▶ [What is being asked] Scan the lines below; pull out those with "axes".

[[ Exercise data open ]]

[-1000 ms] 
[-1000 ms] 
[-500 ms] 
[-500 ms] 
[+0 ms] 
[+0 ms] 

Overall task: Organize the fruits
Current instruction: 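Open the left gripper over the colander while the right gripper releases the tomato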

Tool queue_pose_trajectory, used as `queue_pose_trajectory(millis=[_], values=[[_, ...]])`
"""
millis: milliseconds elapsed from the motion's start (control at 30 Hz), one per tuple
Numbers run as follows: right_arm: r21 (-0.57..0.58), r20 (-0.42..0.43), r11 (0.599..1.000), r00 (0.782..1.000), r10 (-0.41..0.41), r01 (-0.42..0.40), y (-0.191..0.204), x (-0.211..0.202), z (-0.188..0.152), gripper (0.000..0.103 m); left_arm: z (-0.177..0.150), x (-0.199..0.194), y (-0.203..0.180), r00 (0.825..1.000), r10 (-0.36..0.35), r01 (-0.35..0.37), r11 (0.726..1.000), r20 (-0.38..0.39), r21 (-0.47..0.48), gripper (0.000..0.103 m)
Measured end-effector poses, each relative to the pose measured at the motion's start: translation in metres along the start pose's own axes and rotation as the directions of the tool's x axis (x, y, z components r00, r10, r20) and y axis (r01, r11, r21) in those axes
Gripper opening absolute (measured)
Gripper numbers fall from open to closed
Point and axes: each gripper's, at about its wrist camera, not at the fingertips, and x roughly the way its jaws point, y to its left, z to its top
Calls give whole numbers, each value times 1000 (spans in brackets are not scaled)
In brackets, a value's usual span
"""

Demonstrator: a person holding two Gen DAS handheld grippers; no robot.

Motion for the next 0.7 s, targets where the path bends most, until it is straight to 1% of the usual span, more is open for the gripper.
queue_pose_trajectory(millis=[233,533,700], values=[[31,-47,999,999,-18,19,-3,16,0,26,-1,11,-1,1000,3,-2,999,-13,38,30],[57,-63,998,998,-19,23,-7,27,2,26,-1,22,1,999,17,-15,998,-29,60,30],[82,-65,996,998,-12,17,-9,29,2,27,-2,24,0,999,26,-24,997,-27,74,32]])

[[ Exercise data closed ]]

▶ [Answer space]
Measured end-effector poses, each relative to the pose measured at the motion's start: translation in metres along the start pose's own axes and rotation as the directions of the tool's x axis (x, y, z components r00, r10, r20) and y axis (r01, r11, r21) in those axes
Point and axes: each gripper's, at about its wrist camera, not at the fingertips, and x roughly the way its jaws point, y to its left, z to its top

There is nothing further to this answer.